_Aim of the task_
From the line containing "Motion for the" onward to the last line of the data below, copy each line exactly and add nothing.

_Data segment_

◇ ◇ ◇ ◇ ◇ ◇ ◇

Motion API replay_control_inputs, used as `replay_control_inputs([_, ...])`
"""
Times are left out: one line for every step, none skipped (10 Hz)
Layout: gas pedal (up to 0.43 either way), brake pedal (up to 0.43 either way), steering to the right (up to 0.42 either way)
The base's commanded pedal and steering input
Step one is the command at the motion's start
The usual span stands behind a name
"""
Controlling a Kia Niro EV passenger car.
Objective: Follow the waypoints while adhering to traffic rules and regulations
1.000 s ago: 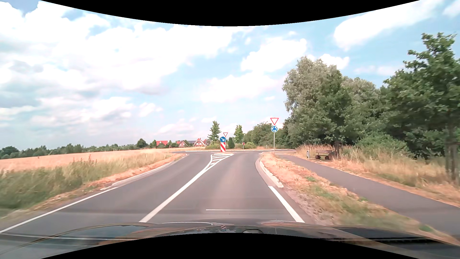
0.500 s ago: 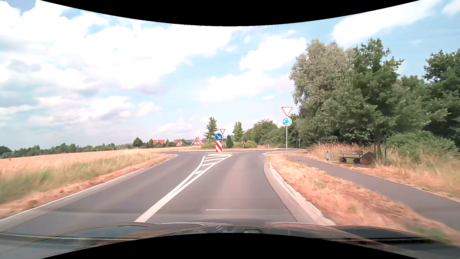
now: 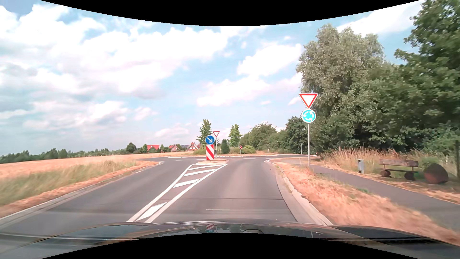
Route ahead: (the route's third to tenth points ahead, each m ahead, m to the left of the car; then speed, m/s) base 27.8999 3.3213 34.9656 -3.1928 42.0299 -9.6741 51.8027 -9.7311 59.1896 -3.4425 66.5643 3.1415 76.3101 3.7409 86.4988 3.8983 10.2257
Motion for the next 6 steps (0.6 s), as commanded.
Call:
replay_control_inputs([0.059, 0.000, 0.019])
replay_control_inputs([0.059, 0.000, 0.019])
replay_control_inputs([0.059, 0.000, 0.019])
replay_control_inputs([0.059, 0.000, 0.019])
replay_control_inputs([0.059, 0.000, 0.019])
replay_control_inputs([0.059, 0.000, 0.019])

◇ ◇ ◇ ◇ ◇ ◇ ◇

_Output of the task_
Motion for the next 6 steps (0.6 s), as commanded.
Call:
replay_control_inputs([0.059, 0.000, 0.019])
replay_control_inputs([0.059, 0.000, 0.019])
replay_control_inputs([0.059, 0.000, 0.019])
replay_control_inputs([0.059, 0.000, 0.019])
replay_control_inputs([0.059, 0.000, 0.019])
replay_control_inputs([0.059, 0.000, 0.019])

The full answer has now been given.